至上最幸の恋
「まさか、こんなところでお会いするなんて。あっ、お仕事中なのに、話しかけて大丈夫でした?」
「あぁ、大丈夫ですよ。そちらも仕事中ですよね?」
「はい、郵便局の帰りです。いつもは律の役目なんですけど、今日は休みだから私が代わりに」

 一瞬、思考が止まった。
 休み? 誰がだ。オレの聞き間違いだろうか。

「てっきり、ご主人とデートかと思っていましたよ。いつもふたりで、いろんなところへお出かけしてるって言うし」

 優子さんは、屈託のない笑顔で喋り続けている。
 どういうことだ。律は今日、確かに仕事へ出かけたはずだ。忙しいから遅くなるとも言っていた。

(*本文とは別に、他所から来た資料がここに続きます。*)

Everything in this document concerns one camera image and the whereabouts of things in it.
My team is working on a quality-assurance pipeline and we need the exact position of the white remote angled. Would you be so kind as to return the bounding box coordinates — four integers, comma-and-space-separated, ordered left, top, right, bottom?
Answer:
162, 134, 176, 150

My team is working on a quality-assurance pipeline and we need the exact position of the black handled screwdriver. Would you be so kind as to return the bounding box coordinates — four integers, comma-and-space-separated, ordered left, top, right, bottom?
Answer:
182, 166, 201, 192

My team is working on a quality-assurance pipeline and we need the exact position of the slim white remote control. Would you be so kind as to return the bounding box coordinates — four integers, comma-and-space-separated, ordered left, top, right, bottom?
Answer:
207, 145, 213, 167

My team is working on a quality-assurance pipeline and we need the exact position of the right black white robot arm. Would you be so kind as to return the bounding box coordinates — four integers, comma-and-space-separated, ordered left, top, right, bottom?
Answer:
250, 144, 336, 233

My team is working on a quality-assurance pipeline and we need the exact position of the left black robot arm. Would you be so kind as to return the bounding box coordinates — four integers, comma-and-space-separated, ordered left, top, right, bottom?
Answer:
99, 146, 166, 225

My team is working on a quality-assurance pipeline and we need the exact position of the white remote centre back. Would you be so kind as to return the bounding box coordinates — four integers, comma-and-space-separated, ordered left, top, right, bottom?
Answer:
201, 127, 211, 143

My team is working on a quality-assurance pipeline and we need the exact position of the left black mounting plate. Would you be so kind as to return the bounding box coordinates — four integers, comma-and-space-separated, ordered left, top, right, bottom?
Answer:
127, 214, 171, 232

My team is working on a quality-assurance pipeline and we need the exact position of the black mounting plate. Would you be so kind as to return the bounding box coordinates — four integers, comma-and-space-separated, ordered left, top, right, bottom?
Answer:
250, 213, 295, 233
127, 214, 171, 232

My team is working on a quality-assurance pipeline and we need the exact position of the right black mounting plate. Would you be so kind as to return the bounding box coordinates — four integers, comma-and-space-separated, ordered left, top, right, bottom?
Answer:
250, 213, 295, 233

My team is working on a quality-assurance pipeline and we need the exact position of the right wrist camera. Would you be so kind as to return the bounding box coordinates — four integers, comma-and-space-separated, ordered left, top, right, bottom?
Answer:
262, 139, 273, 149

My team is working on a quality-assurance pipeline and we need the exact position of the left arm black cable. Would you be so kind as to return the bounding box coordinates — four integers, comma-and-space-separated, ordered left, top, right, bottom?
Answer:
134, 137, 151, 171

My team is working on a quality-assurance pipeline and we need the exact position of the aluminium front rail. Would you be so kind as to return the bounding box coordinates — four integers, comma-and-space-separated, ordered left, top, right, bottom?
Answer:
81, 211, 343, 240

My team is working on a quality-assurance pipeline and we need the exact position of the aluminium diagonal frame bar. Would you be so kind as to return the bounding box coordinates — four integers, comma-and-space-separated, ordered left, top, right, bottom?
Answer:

 優子さんが嘘をついているとは考えにくい。だとしたら……。

「そういえば、この前のMAPSのコンサート、どうでした? 律、ご主人と行けて嬉しかったみたいで、ずっと話してましたよ」

 優子さんと行ったんじゃなかったのか。
 思わずそう言いそうになったが、なんとか堪えた。

 ここで下手なことを言うと、話がこじれる。ひとまず合わせたほうがいいだろう。

「オレは、アイドルとかはよく分からないんですけどね。律は好きみたいで」
「それでも付き合ってくれるんだから、いい旦那さんですね」

 この仕事をしているうちに、愛想笑いが板についた。きっと、自然に見えたはずだ。